The changes didn’t draw public comment, and no one attended public hearings earlier in April to speak for or against the changes.
Ward Two Council Member Rebecca Noecker brought the changes forward. She said the changes and other regulatory issues she is working on will help make it easier for downtown businesses to operate.
Another change is one the city has to make. The liquor regulation centered on places of worship removes city legislative code language that has been found to be unconstitutional.
The changes came forward after a disagreement between the Gray Duck Tavern at Wabasha and Fourth St. and the St. Paul Conservatory for the Performing Arts, a charter school at 16 W. Fifth St. The liquor license for Gray Duck was approved in 2017 after an extensive building renovation. Charter school officials objected in December 2018, noting that they hadn’t been asked to weigh in on the matter. School officials asked the city to suspend liquor sales at the restaurant. The city declined to do so.
The school has operated at its downtown location since 2013. It is in the same building as the Pazzaluna restaurant and is within a short distance of other restaurants with liquor licenses.

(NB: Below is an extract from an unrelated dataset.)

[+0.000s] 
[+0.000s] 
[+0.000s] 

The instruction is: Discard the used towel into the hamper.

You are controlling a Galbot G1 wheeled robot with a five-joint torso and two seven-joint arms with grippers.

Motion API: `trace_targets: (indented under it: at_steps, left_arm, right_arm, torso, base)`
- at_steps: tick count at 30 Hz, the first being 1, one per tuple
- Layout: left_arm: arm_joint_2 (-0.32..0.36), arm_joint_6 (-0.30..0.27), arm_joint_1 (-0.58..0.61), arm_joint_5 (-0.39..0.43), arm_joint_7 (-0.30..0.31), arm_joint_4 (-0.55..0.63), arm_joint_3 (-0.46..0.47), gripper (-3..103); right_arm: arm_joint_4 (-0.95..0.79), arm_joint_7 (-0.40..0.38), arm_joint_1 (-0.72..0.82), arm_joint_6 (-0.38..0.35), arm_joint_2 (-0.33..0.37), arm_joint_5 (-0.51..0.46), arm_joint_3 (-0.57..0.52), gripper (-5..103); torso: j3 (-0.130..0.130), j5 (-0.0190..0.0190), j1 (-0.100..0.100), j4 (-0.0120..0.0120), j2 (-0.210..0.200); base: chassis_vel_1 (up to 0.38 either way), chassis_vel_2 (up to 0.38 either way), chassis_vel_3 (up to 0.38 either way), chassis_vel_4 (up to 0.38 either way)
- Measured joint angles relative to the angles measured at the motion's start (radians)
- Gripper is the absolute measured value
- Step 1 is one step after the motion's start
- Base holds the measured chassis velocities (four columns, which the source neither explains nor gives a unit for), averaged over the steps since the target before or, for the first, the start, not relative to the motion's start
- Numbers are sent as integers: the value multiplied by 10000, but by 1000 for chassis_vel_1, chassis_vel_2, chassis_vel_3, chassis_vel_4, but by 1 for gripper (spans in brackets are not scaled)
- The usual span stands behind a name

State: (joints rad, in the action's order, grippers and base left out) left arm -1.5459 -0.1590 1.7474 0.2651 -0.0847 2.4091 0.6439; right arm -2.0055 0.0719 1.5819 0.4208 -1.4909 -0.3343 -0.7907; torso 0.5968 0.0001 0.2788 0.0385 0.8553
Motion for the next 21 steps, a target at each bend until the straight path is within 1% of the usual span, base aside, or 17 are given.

The new regulations indicated that schools within the downtown business district will still be notified if a liquor license holder is moving in. Schools still can raise concerns about a liquor license.

Peace Park wins grant
The Midway Peace Park in Lexington-Hamline neighborhood will receive an additional $180,000 from Capitol Region Watershed District. The St. Paul City Council accepted the funding April 17. That bumps project funding up to $3.18 million.
The watershed district works with the city on issues including water runoff, drainage, rain gardens and other needs.
The park is located on the east side of Griggs St. between University and St. Anthony avenues. The park has been several years in the making and was originally proposed as a project by students at Gordon Parks High School. City officials have worked with the Trust for Public Land to purchase the property for transformation into a park. It was used as surplus parking space by Midway auto dealers for many years.
The park is near the Skyline Towers high-rise apartments, and near senior house owners and operated by Episcopal Homes. It is in an area that was eyed during Green Line light rail development for added green space.